In the towns of Framingham and Natick, the crowds were out as usual. Live bands, cheering from both sides, it was a great feeling to have full participation from the locals. If this was to be a “baby Boston” experience, I was glad the crowd part was going to be normal! I didn’t have any issues drinking the Maurten fluid or the few cups of water I took to change up the flavor. I was running well, no problems being among less people than usual on this undulating course. I remembered the last time I ran here in 2019 that mile 10 had me feeling like maybe I used up too much energy to get there? I knew my legs felt like I was working, but not like the previous year.

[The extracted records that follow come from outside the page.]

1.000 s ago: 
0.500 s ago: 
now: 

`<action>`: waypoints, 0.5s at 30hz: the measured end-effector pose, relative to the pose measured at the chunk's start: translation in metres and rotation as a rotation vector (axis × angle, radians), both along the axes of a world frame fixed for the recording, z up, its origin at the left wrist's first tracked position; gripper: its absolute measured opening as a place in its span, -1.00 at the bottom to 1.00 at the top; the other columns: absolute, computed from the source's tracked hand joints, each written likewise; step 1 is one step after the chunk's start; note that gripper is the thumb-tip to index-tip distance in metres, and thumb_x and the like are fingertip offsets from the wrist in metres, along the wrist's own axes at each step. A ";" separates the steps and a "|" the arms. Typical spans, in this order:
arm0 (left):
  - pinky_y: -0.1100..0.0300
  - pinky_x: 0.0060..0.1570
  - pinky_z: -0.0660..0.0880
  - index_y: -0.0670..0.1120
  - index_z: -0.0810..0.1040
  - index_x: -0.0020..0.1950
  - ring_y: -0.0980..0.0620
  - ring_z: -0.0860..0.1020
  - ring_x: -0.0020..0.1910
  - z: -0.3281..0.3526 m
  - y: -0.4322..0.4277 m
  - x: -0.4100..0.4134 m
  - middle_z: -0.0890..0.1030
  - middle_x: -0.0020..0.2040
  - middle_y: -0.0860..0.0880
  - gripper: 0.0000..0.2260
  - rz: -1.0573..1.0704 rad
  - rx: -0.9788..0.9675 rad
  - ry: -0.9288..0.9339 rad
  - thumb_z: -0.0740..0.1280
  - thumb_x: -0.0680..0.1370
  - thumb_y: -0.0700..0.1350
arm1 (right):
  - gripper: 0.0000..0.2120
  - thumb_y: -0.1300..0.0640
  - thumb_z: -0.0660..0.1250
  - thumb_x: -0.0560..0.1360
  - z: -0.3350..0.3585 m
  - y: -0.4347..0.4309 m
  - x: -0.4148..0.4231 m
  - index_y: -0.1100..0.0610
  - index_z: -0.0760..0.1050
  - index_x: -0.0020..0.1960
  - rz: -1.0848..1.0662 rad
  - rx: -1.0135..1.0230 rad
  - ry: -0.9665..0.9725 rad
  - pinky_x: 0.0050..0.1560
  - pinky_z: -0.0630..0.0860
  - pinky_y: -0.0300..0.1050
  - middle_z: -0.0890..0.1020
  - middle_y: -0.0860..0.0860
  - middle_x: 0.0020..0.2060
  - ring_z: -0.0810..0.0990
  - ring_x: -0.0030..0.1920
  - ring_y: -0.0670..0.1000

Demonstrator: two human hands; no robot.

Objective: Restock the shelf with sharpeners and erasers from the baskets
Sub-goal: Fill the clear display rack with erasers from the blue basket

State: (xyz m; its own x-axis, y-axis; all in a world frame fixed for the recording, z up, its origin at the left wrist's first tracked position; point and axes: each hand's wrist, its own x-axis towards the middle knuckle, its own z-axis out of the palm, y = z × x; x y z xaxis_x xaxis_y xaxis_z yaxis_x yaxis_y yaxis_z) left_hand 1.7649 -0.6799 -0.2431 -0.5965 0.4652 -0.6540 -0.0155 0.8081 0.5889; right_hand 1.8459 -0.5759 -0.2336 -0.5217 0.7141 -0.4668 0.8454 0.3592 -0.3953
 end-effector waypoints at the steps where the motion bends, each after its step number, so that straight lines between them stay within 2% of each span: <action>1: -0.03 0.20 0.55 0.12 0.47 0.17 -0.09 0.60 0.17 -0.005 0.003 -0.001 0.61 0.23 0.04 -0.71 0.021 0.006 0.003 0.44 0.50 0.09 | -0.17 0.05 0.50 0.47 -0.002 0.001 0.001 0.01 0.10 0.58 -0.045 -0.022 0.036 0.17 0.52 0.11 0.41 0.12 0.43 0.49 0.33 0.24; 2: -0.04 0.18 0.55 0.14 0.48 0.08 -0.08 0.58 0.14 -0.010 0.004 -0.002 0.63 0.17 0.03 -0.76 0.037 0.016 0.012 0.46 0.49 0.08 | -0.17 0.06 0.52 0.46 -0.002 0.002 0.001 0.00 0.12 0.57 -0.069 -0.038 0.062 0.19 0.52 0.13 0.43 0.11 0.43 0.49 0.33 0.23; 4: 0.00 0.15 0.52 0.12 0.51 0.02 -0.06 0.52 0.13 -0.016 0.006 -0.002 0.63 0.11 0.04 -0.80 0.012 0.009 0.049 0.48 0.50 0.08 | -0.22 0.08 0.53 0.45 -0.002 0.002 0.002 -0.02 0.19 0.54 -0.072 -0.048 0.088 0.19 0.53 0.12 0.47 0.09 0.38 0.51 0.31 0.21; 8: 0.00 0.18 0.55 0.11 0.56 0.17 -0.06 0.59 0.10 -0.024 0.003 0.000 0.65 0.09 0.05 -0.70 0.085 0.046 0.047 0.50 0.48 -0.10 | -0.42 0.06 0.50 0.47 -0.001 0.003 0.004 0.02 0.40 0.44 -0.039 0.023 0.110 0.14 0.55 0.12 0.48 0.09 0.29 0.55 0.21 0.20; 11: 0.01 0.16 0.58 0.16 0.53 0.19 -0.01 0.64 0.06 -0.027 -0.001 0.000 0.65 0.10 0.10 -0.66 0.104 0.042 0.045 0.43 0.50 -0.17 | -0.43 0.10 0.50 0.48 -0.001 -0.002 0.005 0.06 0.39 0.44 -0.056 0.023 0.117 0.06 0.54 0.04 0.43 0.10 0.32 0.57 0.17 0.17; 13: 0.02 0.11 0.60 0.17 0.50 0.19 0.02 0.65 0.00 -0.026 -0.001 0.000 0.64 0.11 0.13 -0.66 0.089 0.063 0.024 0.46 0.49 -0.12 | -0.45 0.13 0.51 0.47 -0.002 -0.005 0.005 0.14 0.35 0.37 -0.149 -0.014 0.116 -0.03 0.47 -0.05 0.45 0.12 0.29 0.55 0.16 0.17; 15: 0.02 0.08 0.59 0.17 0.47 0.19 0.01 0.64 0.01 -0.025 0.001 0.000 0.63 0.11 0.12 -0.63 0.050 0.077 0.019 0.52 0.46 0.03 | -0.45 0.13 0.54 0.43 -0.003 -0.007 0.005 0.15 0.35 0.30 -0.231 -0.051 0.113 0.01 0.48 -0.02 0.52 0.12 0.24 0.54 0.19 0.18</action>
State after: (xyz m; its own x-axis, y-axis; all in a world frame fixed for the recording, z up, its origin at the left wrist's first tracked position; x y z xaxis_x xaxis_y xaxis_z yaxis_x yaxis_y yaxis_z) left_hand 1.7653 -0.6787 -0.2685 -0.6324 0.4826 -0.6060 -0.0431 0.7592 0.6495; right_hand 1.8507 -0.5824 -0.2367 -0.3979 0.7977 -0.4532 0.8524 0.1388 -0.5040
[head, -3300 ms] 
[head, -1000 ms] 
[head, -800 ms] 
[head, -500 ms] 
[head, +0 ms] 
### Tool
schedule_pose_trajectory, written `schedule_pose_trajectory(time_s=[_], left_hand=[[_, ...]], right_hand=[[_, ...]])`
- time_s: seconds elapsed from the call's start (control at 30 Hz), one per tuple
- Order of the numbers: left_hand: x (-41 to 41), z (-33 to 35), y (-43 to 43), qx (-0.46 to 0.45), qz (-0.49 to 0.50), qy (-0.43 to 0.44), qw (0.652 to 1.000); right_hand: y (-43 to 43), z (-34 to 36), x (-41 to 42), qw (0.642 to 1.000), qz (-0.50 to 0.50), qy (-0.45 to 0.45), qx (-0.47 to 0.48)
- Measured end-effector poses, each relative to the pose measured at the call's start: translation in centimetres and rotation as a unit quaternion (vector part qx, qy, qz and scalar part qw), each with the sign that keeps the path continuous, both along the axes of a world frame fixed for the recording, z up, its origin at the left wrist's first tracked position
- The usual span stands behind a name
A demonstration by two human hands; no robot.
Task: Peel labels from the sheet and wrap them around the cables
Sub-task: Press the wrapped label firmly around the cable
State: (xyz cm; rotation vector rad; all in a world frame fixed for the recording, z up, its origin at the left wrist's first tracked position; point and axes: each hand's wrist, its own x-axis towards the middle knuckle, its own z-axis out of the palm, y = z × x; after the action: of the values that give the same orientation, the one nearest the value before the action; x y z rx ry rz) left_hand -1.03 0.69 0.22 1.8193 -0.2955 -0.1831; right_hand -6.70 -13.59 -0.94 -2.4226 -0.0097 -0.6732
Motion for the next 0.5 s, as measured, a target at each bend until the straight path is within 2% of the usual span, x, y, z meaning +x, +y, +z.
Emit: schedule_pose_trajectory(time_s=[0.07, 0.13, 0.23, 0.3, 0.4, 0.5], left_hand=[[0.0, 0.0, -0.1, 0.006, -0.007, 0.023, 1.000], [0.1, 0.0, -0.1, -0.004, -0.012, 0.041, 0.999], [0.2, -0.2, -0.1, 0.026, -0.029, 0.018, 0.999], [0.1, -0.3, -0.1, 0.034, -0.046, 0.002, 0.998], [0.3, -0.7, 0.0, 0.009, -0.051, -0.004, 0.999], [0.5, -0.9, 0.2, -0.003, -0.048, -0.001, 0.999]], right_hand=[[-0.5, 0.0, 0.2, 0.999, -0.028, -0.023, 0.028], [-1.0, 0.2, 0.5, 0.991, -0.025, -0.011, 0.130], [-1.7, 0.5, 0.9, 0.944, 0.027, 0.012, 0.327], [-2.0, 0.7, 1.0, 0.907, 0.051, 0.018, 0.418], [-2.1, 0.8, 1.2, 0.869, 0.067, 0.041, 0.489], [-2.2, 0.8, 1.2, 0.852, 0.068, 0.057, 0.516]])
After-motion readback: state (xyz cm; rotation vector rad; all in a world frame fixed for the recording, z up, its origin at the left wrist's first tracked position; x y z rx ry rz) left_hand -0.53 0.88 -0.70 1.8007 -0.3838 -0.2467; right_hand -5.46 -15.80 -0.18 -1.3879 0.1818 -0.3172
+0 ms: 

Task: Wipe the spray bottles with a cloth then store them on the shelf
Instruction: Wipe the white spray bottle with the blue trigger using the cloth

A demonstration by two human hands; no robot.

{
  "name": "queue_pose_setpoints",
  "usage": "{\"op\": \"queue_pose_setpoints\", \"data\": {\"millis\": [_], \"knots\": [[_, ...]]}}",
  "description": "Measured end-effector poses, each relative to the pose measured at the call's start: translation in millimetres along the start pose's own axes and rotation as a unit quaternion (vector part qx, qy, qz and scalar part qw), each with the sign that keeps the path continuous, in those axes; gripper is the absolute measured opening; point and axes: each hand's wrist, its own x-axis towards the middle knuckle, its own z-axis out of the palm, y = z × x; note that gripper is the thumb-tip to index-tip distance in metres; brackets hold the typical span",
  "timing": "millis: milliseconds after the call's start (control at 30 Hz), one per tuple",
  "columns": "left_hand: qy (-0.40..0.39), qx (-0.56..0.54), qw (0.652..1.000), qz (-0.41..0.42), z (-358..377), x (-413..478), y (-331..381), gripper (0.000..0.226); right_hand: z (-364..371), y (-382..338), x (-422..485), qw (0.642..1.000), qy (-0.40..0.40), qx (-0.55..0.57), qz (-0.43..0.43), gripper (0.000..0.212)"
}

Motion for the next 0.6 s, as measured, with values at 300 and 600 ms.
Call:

Near mile 11 or 12 my stomach began to feel queasy and jostled. I had only eaten one gel so far with the drink I brought lasting me 7 miles. It was an odd feeling that came on fast. I tried taking water which didn’t do anything for or against what I was feeling. That throat weirdness I know leads to vomiting began to arise – how or why I couldn’t figure out. The last time this happened was at brutally humid A1A Marathon in February. After continuing at pace for another half mile, I knew I had to move off the road to throw up and hopefully get rid of whatever wasn’t settled in my gut. I did that, didn’t lose many seconds, and went for the first cup of water I saw being offered by a spectator. This would hopefully wash my mouth out and begin allowing me to start refueling again. I got rid of everything I had inside of me, so that
meant I was facing 14+ more miles on empty.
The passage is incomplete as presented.